Financial Incentives for Employee Health Care Produces Limited Savings

April 24, 2006 ( - Companies that focus solely on providing financial incentives to encourage plan participants to be more discerning health care consumers likely will realize only limited cost savings.

According to an analysis from Watson Wyatt Worldwide, 4% of participants with serious health conditions account for nearly half of health benefit spending in any given year. This group is unlikely to be encouraged by financial incentives or plan design features, such as high-deductible health plans paired with health savings accounts (HSA), which allow employees to save for health care expenses on a tax-advantaged basis, Watson Wyatt said in a news release.

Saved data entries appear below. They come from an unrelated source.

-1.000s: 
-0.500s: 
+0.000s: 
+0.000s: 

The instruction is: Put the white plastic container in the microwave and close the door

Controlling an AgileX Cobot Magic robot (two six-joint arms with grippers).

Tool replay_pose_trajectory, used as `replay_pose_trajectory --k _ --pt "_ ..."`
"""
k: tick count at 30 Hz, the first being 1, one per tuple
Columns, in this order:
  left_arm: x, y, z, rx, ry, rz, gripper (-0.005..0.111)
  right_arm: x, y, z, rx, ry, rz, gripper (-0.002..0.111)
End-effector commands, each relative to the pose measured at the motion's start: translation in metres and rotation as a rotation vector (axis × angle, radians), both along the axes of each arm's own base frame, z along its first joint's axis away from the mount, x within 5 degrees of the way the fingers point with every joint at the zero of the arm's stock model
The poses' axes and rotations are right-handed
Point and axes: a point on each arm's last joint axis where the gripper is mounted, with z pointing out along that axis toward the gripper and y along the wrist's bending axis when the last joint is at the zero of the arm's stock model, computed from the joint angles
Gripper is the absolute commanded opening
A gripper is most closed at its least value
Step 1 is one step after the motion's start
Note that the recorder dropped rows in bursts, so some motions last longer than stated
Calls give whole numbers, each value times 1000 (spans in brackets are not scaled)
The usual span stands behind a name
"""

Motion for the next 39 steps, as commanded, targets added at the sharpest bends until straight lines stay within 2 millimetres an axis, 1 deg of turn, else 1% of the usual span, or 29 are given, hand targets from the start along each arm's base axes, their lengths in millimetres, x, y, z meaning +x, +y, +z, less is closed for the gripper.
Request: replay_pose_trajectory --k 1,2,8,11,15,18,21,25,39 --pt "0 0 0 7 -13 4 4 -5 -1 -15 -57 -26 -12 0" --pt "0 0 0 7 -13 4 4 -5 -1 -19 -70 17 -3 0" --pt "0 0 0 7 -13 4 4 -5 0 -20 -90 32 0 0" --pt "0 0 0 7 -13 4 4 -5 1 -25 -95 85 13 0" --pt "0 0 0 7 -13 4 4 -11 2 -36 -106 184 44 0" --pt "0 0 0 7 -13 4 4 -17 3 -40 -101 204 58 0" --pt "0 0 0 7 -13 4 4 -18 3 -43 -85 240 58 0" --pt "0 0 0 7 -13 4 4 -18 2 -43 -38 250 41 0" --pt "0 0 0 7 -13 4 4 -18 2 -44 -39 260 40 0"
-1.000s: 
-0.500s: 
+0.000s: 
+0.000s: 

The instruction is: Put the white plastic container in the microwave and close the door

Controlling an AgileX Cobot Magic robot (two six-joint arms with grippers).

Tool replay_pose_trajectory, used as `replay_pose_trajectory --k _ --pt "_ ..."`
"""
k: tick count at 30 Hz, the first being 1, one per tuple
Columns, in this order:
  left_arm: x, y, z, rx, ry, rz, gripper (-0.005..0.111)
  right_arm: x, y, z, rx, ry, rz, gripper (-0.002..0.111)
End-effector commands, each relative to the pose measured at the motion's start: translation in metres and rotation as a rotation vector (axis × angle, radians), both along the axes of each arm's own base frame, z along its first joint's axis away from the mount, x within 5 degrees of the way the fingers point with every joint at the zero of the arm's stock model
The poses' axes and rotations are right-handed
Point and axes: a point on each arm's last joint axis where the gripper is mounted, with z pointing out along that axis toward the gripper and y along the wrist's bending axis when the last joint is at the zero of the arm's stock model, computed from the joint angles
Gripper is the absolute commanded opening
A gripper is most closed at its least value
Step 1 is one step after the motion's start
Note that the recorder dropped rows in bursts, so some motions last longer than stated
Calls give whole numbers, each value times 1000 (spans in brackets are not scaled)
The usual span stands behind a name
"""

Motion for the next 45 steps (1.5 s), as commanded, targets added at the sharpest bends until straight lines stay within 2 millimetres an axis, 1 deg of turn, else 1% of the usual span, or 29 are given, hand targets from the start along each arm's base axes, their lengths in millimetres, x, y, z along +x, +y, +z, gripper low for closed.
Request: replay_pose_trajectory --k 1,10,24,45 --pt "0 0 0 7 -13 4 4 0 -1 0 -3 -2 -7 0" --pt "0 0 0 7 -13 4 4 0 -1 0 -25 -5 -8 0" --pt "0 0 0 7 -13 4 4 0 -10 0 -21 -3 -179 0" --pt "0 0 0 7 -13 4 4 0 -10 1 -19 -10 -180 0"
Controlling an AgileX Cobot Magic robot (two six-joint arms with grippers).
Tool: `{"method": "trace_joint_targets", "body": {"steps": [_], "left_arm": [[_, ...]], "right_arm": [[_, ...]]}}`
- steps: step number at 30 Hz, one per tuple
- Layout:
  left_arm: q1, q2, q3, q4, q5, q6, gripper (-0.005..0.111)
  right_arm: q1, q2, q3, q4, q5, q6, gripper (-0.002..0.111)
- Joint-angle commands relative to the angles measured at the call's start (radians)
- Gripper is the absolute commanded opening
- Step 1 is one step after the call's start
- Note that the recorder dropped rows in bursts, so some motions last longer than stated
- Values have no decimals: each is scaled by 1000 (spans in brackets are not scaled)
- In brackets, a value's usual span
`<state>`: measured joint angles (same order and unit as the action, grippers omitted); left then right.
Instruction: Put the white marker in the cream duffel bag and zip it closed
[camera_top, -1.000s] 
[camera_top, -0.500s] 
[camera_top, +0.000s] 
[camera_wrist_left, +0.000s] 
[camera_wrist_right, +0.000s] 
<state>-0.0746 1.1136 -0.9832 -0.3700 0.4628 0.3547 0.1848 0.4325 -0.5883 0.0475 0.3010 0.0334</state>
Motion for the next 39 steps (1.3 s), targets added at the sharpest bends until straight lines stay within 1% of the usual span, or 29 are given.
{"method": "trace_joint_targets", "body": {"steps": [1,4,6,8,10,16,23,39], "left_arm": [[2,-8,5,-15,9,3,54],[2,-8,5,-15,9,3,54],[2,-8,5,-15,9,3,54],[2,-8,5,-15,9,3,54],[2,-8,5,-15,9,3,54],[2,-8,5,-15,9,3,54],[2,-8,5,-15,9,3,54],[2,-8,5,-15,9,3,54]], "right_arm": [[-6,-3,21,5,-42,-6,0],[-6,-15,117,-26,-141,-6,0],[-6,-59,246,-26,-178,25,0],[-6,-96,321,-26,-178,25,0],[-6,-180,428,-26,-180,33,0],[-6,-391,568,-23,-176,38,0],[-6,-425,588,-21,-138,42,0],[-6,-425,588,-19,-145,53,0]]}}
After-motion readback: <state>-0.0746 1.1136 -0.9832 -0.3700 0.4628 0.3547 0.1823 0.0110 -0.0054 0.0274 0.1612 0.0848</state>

The analysis found that the roughly 25% of participants in the early stages of chronic conditions or with acute health episodes account for 40% of spending, while those who are healthiest – 72% of participants – account for just 11% of health care spending, according to the release. Financial incentives or HSAs are likely to only be attractive to healthier employees.

“Rather than using financial incentives to encourage seriously ill hospital patients to reduce plan spending, directing them to high-quality delivery centers will be far more effective in making them better consumers and controlling plan costs,” said Ted Nussbaum, director of Watson Wyatt’s group and health care consulting services in North America, in the release. “In some areas of the country, using high-quality care centers may cut plan expenditures for the most expensive cases in half.”